RAMAKOTISWARA
RAU:
A RARE AND GENTLE
SPIRIT
N. RAGHUNATHAN
In
the early twenties Gokhale Hall (Armenian
Street, Madras) was
the centre of the intellectual ferment which caught up most of the aspiring
youth of the day. Rabindranath, Mrs. Besant and Mahatma
Gandhi had all in their different ways contributed to the stirrings of a new
life. The coffee parlour of the Y. M. I. A. was the favourite resort of budding lawyers and gentlemen-journalists
who, as K. S. Venkataramani (who was very much in it)

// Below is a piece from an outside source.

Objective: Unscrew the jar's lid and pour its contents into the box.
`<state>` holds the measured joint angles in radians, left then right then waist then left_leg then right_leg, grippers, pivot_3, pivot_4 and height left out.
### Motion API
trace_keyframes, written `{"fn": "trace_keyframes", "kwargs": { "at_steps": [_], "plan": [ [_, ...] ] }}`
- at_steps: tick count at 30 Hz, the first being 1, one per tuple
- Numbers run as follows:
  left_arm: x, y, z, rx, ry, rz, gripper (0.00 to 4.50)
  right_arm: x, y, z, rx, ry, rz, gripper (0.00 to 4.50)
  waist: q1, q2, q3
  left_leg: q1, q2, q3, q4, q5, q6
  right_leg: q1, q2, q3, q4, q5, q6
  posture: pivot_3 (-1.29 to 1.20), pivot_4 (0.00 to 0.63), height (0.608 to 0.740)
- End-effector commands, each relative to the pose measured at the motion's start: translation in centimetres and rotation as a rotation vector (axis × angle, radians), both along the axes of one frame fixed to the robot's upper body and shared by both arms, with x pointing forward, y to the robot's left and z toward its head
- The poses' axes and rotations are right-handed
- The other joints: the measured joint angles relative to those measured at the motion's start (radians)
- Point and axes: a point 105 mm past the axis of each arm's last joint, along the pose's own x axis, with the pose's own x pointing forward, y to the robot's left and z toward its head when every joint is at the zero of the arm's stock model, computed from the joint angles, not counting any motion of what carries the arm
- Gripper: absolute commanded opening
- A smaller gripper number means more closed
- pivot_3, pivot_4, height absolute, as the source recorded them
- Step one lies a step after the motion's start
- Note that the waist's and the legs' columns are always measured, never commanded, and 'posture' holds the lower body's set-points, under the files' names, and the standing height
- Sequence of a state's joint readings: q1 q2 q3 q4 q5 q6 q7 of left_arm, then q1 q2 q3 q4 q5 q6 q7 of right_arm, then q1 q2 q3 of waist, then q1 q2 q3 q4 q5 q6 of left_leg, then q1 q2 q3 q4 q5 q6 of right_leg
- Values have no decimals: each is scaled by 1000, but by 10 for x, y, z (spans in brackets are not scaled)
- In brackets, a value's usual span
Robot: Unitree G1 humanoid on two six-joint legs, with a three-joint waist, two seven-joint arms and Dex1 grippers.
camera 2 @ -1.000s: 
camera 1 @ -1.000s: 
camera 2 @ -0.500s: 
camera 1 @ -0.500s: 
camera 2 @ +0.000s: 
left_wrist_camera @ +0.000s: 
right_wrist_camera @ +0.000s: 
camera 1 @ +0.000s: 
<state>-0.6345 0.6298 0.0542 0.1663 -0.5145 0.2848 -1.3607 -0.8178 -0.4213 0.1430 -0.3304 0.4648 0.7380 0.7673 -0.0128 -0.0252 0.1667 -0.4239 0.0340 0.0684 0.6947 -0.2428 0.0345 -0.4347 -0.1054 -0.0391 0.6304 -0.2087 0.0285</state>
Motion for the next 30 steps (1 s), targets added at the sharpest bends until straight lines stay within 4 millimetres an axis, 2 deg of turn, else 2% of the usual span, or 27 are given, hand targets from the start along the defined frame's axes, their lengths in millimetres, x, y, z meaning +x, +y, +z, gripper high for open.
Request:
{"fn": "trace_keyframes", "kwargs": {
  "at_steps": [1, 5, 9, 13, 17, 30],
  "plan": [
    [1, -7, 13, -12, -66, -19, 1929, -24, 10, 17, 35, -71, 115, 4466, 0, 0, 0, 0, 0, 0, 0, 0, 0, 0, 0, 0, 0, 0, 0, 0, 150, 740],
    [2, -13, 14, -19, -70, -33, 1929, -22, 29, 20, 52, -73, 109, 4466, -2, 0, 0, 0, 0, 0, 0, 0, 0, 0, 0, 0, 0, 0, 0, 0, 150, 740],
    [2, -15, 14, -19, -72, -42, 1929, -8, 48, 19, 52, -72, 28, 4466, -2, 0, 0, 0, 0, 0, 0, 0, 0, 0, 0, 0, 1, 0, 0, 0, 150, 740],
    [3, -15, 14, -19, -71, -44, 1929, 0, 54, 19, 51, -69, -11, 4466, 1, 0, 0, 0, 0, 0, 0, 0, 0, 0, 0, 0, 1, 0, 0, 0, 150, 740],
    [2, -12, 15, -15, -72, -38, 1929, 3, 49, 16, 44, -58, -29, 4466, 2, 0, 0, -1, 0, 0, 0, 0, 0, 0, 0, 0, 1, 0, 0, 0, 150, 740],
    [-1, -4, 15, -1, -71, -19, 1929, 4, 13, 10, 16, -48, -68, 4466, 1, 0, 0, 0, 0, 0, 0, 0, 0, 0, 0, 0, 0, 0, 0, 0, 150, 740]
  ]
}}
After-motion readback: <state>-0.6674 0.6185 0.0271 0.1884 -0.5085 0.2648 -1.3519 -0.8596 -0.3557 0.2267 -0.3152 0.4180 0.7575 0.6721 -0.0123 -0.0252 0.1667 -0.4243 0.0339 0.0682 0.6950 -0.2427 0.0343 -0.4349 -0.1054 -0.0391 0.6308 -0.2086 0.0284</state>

used to say, could be found at all hours of the day delightedly blowing air-bubbles
over steaming cups of excellent coffee. They debated all things under the sun in
a cosy little club, and some of their energy spilled
over into a manuscript magazine. Everybody felt that a renaissance was round
the corner. The years to come were to bring much disillusionment, as well as a
sad thinning of the ranks of the pilgrims of the new life. But Ramakotiswara
Rau, who like myself, was a journeyman journalist, and
unlike me a habitue of the Y. M. I. A., was one of
those rare spirits who managed to keep the flame of idealism undimmed in their
hearts against the assaults of time and circumstance. Triveni, so
happily inspired in its name, has for nearly fifty years now testified to the
refinement of feeling, the broad humanism and the unshakable faith in values,
as well as the burning patriotism that sustained its editor over long years of
travail and disappointment.
He
had many good friends and loyal aides. Men of the most diverse dispositions
were drawn to him by his engaging simplicity and sincerity and the
single-mindedness with which he stuck to his vision. So far as serious monthly
journalism devoted to literature, art, culture and politics was concerned, we
of the Edwardian era had been brought up on the solid and prosperous Fortnightly,
Nineteenth Century and English Review, which published Meredith’s
novels, Masefield’s poems and Frank Harris’s short
stories, to mention a cross-section of their varied fare. But thanks to the
hectic pace of post-war life and
the advent of the radio and television,
the days of the monthly and the quarterly
have long been over. Ramakotiswara-
Rau, however, would not lower his
sights in order to gain popularity. He gave his readers the best he could get, and that best was very good
indeed. Triveni has
published at some time or other
something memorable from every writer of our time who has made good, and in every department of humane
letters. And in its quiet way it has been furthering the cause of national
integration by publishing good
translations of creative work
done in all the different national languages
of India, and reviewing books covering
a wide linguistic spectrum.
In
doing this it has truly
reflected Ramakotiswara Rau’s personality, his broad-mindedness and catholicity of outlook. No man was
freer from narrow provincialism. Though unlike most intellectuals, who make a beeline for the
metropolis, he stuck to his home-town Narasaraopet.
He was a true citizen of India. He had suffered early in his life for his political convictions. And he looked
on journalism as a national service. But he was not made for the chronic hurry
and worry of daily journalism. He
got out of it after a few
years. And he resisted wisely, as it seems
to me now, the attempts of friends (including
this writer) who at various times sought to persuade him to take up work
on some daily paper. His was a hard life; but the hardships were gracefully borne. He
had no use for what was cheap or tawdry whether in life or in art. He had none
of the purposeful insistence of the man who is born to conquer. But his gentle
memory will be cherished by his
friends. And Triveni will,
one hopes, grow and flourish in the devoted hands to which he has entrusted it.